What you return must be an exact copy of the lines in the listing below between the line holding "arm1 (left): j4" and the line holding "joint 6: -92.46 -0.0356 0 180", inclusive, and nothing more.

....................

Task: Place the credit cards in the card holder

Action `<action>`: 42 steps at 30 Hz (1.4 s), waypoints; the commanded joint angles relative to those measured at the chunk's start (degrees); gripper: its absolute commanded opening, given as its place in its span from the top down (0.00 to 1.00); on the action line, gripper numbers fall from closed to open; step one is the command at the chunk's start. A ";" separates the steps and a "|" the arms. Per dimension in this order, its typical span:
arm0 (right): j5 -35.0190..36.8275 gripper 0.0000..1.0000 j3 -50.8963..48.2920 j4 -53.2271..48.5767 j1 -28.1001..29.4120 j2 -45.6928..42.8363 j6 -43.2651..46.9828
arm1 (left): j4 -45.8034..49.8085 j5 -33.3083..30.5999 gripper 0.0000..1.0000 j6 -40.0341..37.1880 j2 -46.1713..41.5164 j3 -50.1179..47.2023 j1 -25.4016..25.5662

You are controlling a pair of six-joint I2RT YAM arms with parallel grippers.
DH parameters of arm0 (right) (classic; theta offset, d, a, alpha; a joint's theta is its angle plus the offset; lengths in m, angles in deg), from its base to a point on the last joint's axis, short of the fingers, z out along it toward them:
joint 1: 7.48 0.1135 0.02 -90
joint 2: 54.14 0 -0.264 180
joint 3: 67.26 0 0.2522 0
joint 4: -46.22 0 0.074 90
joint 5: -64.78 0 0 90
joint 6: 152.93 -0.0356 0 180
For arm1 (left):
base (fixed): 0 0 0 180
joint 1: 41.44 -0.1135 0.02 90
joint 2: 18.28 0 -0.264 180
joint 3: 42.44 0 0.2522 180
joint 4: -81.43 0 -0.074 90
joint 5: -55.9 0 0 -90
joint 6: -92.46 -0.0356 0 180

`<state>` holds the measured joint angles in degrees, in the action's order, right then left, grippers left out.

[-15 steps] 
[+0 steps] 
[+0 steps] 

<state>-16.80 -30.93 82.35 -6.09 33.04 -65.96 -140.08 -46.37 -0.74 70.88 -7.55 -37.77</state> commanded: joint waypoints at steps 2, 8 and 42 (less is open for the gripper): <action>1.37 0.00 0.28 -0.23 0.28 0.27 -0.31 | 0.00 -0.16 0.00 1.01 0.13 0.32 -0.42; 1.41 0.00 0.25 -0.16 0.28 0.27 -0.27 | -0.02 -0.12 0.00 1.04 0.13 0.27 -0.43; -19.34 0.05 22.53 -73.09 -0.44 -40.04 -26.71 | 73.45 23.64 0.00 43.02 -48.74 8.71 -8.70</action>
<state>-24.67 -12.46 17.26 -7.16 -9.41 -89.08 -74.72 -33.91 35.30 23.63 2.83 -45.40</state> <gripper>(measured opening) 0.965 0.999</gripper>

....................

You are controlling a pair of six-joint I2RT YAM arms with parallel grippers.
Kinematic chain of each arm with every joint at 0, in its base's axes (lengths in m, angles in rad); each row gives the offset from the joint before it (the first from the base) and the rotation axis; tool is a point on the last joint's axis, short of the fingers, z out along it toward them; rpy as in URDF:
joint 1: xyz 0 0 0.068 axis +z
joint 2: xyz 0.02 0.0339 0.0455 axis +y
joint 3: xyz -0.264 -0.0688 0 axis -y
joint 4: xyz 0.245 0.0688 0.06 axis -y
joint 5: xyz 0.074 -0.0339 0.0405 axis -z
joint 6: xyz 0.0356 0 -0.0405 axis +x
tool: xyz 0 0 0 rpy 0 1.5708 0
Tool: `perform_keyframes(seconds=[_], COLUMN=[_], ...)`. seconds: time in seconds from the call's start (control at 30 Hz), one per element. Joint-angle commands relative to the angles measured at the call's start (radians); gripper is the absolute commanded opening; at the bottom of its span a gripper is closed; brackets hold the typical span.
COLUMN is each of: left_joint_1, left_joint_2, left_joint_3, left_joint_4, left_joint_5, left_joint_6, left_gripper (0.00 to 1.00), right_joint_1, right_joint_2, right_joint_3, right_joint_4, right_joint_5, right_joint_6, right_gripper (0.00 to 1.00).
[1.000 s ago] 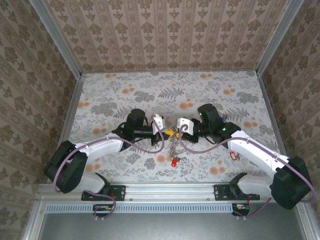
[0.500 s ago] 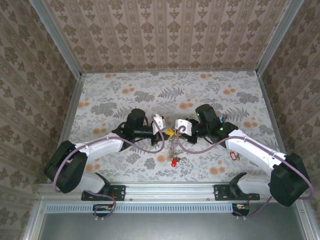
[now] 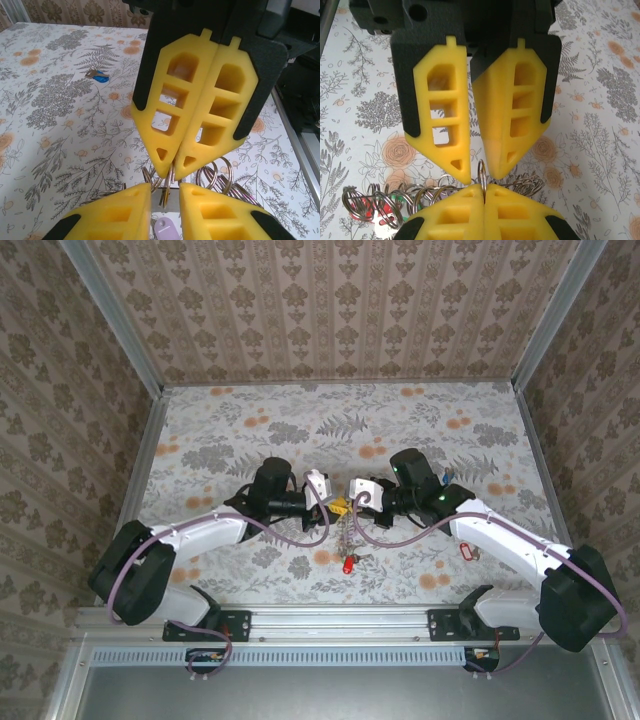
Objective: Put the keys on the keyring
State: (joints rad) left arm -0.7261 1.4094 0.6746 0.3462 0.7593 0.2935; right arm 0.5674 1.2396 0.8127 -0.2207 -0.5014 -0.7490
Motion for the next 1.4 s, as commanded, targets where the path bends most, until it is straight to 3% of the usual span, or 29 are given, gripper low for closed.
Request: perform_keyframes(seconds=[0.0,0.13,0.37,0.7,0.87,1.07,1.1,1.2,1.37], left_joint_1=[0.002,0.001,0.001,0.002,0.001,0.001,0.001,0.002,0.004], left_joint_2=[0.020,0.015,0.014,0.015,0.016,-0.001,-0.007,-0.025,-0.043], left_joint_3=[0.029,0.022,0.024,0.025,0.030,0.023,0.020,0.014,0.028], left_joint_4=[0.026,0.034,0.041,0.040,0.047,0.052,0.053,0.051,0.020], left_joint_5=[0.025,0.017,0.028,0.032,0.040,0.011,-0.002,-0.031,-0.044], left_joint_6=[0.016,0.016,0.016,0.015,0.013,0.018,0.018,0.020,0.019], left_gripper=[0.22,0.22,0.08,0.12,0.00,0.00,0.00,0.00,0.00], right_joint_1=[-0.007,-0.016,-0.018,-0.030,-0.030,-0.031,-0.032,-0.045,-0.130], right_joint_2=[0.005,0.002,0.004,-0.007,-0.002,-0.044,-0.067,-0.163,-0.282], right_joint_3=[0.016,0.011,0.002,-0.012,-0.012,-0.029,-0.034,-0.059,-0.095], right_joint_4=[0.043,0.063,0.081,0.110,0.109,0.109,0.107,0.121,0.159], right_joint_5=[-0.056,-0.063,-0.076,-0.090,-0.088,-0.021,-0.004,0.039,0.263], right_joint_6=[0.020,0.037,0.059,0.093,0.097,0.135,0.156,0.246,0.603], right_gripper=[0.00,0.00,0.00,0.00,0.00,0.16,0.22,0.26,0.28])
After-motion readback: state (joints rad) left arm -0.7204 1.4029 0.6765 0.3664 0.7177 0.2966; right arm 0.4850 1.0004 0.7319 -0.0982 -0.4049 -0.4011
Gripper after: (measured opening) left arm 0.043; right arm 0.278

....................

_Your solution_
arm1 (left): j4 -45.8034..49.8085 j5 -33.3083..30.5999 gripper 0.0000..1.0000 j6 -40.0341..37.1880 j2 -46.1713..41.5164 j3 -50.1179..47.2023 j1 -25.4016..25.5662

You are controlling a pair of six-joint I2RT YAM arms with parallel grippers.
DH parameters of arm0 (right) (classic; theta offset, d, a, alpha; a joint's theta is its angle plus the offset; lengths in m, angles in deg), from its base to a point on the last joint's axis, short of the fingers, z out along it toward them:
joint 1: 7.48 0.1135 0.02 -90
joint 2: 54.14 0 -0.264 180
joint 3: 67.26 0 0.2522 0
joint 4: -46.22 0 0.074 90
joint 5: -64.78 0 0 90
joint 6: 152.93 -0.0356 0 180
For arm1 (left):
base (fixed): 0 0 0 180
joint 1: 41.44 -0.1135 0.02 90
joint 2: 18.28 0 -0.264 180
joint 3: 42.44 0 0.2522 180
joint 4: -81.43 0 -0.074 90
joint 5: -55.9 0 0 -90
joint 6: -92.46 -0.0356 0 180

This output contains the full answer.